Beim Flossing wird ein elastisches Band ähnlich einem Fahrradschlauch mit moderater bis hoher Zugspannung (bis an die Schmerzgrenze; Cave: periphere arterielle Verschlusskrankheit!) im Bereich eines Gelenkes oder Sehnenansatzes angewickelt. Das Band wird 2–3 Minuten belassen, darunter erfolgen isometrische und exzentrische Kontraktionen oder dynamische Belastungen. Als mögliche Wirkmechanismen werden ein Faszieneffekt (Verbesserung der Gleitfähigkeit, interstitieller Flüssigkeitsabfluss), eine Anregung von Durchblutung/Lymphabfluss durch intermittierende Kompression und ein neuromuskulärer Effekt (Einfluss auf sensorische Rückmeldung und Muskelaktivierung) diskutiert.

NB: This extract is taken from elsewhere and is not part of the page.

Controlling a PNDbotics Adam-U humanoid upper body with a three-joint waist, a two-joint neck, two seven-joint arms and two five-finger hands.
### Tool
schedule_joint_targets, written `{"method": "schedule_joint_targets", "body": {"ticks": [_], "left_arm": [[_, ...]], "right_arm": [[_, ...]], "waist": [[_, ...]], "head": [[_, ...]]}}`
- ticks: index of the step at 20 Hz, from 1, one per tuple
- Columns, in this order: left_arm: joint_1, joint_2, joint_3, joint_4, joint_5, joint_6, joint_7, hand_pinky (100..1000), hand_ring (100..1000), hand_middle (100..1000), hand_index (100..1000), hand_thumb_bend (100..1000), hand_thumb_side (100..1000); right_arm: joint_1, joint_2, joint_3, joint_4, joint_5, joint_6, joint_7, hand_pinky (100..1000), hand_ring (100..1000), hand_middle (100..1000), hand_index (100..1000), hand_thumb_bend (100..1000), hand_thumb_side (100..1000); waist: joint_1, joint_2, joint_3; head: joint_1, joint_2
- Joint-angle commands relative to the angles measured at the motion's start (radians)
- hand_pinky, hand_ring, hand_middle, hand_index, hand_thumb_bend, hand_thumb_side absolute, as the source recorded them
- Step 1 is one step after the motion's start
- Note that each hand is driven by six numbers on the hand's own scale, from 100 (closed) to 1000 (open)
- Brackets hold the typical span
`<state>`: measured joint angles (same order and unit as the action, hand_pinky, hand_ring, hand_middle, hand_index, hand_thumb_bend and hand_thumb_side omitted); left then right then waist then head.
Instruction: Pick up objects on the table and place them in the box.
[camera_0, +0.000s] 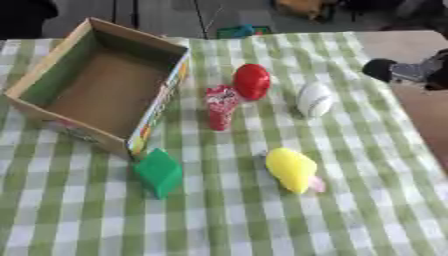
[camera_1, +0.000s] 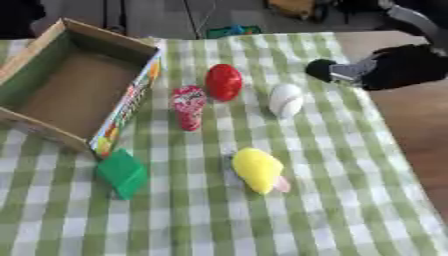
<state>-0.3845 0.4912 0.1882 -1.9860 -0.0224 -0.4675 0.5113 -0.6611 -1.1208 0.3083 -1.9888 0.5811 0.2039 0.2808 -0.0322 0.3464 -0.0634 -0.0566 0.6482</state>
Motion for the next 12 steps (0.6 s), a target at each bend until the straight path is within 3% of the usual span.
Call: {"method": "schedule_joint_targets", "body": {"ticks": [1, 4, 5, 8, 10, 11, 12], "left_arm": [[-0.007, 0.015, 0.002, -0.014, 0.009, 0.001, -0.007, 786, 825, 799, 789, 100, 1000], [-0.008, 0.008, 0.002, -0.014, 0.012, 0.002, -0.011, 785, 822, 795, 788, 100, 1000], [-0.008, 0.007, 0.002, -0.014, 0.012, 0.003, -0.013, 784, 819, 791, 787, 100, 1000], [-0.007, 0.003, 0.002, -0.014, 0.013, 0.005, -0.014, 784, 819, 790, 787, 100, 1000], [-0.006, 0.004, 0.003, -0.014, 0.013, 0.005, -0.014, 784, 818, 789, 787, 100, 1000], [-0.005, 0.004, 0.004, -0.014, 0.012, 0.005, -0.013, 783, 817, 788, 787, 100, 1000], [-0.003, 0.007, 0.005, -0.014, 0.01, 0.005, -0.012, 783, 816, 787, 787, 100, 1000]], "right_arm": [[-0.013, 0.088, -0.009, -0.011, 0.013, 0.03, 0.018, 818, 853, 885, 1000, 704, 828], [-0.004, 0.196, -0.001, -0.011, 0.043, 0.045, 0.05, 823, 856, 923, 1000, 713, 755], [-0.003, 0.22, 0.0, -0.011, 0.054, 0.049, 0.061, 843, 929, 933, 1000, 716, 748], [0.005, 0.282, -0.006, -0.011, 0.069, 0.059, 0.072, 850, 951, 938, 1000, 714, 761], [0.012, 0.325, -0.016, -0.011, 0.069, 0.061, 0.049, 868, 981, 947, 1000, 531, 1000], [0.019, 0.346, -0.019, -0.011, 0.067, 0.062, 0.023, 860, 969, 939, 998, 457, 1000], [0.03, 0.362, -0.022, -0.011, 0.07, 0.067, -0.004, 842, 937, 905, 981, 482, 1000]], "waist": [[0.002, -0.027, -0.004], [0.003, -0.028, -0.009], [0.003, -0.028, -0.01], [0.004, -0.028, -0.013], [0.001, -0.026, -0.016], [0.0, -0.025, -0.018], [-0.004, -0.024, -0.02]], "head": [[0.001, -0.009], [0.003, -0.013], [0.003, -0.014], [0.004, -0.012], [0.006, -0.004], [0.007, -0.001], [0.01, 0.002]]}}
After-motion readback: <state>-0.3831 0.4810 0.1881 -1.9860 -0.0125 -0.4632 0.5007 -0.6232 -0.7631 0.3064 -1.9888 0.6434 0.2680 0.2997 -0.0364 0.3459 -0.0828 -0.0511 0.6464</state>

Nitrospray wirkt als NO-Donator. NO (Stickstoffmonoxid) hat Wirkungen auf das Gewebe, darunter eine Verbesserung der Mikrozirkulation, Anregung des Stoffwechsels, Förderung von Angiogenese und Neovaskularisation sowie Förderung der Kollagensynthese in Sehnenzellen. Diese Faktoren können den Heilungsprozess, vor allem bei einer chronischen Tendopathie, unterstützen. Ein mögliches Gabeschema könnte zweimal täglich 2 Hübe Nitrospray auf die Haut über der betroffenen Sehnenregion umfassen – zusätzlich zu täglicher exzentrischer Beübung (bis zu 6 Monate). In Studien mit einem Pflasterpräparat waren im Vergleich zur Placebogruppe nach drei Jahren 88 % der Patienten mit chronischer nicht-insertioneller Achillodynie vollständig asymptomatisch (Placebo 67%).